Microsoft Office Tutorials and References
In Depth Information
The first option (to duplicate the category and subcategory value over all rows) is the one
required by the logical data model. Because the description of a category is the same for a
lot of different products and you have, therefore, a high level of data duplication, the
logical model is not optimized. The technical model, on the other hand, is very much optimized
because that model removes redundancy, which leads to a smaller size on disk, less use of
memory, and—in general—to a higher level of performance of the database. Roughly
speaking: the technical model is normalized (redundancy removed), whereas the logical
one is denormalized (redundancy present).

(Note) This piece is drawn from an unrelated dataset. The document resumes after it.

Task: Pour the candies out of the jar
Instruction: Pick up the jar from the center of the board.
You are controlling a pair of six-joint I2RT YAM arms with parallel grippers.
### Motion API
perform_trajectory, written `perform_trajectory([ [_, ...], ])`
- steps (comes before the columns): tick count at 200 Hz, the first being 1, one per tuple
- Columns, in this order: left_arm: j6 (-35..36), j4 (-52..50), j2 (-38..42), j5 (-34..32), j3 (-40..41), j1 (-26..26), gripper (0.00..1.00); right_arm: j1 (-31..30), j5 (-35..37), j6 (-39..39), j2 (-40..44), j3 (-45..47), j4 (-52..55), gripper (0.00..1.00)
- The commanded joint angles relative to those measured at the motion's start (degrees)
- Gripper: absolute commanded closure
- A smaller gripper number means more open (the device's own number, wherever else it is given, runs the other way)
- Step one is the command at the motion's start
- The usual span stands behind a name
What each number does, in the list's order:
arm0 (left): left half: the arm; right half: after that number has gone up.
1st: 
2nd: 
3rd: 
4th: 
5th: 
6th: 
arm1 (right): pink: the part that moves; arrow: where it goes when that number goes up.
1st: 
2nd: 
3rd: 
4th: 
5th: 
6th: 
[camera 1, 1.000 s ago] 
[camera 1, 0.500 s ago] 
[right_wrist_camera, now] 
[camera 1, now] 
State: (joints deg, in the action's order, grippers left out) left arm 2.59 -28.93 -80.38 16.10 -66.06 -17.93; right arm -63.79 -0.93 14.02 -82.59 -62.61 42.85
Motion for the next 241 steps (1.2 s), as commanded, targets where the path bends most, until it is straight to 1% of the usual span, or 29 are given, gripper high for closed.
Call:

Normalization increases the number of tables needed to store the same information, yet
it reduces the overall size of the database. The need for normalization has been present
in relational databases since their invention, and database analysts are so used to
normalization that they look at denormalized databases with disgust. Nevertheless, denormalized
databases have the great advantage of being much easier to query and understand because
their structure is much more similar to the logical one.
Moreover, with the advent of modern columnar databases, such as PowerPivot, the need
to normalize tables is highly reduced. If a single value is repeated several times in a table,
PowerPivot does not store the value as it is but provides a kind of automatic normalization
by removing the long description and replacing it with numbers that reference the
description. In other words, the process of normalization is carried on internally by the PowerPivot
database even if you load a denormalized table.
Is Normalization a Correct Technique?
Please note that normalization is neither good nor bad. The same applies for its contrary:
denormalization. The need to normalize data comes from the very nature of the database
and follows technical rules that we cannot cover in this small note, yet are very important.
An operational database should be normalized, whereas a data model directly browsable
by the user should be denormalized.
You should avoid the temptation to think that one model is more correct than the other
one. Each one is the right model for the kind of operations that you need to perform on
it. The point here is that, when you load data from an operational database, you are likely
to find normalized data. Because you need to show that information to a user, you need
some techniques to remove normalization and produce a denormalized data model, which
is the correct one for the analysis.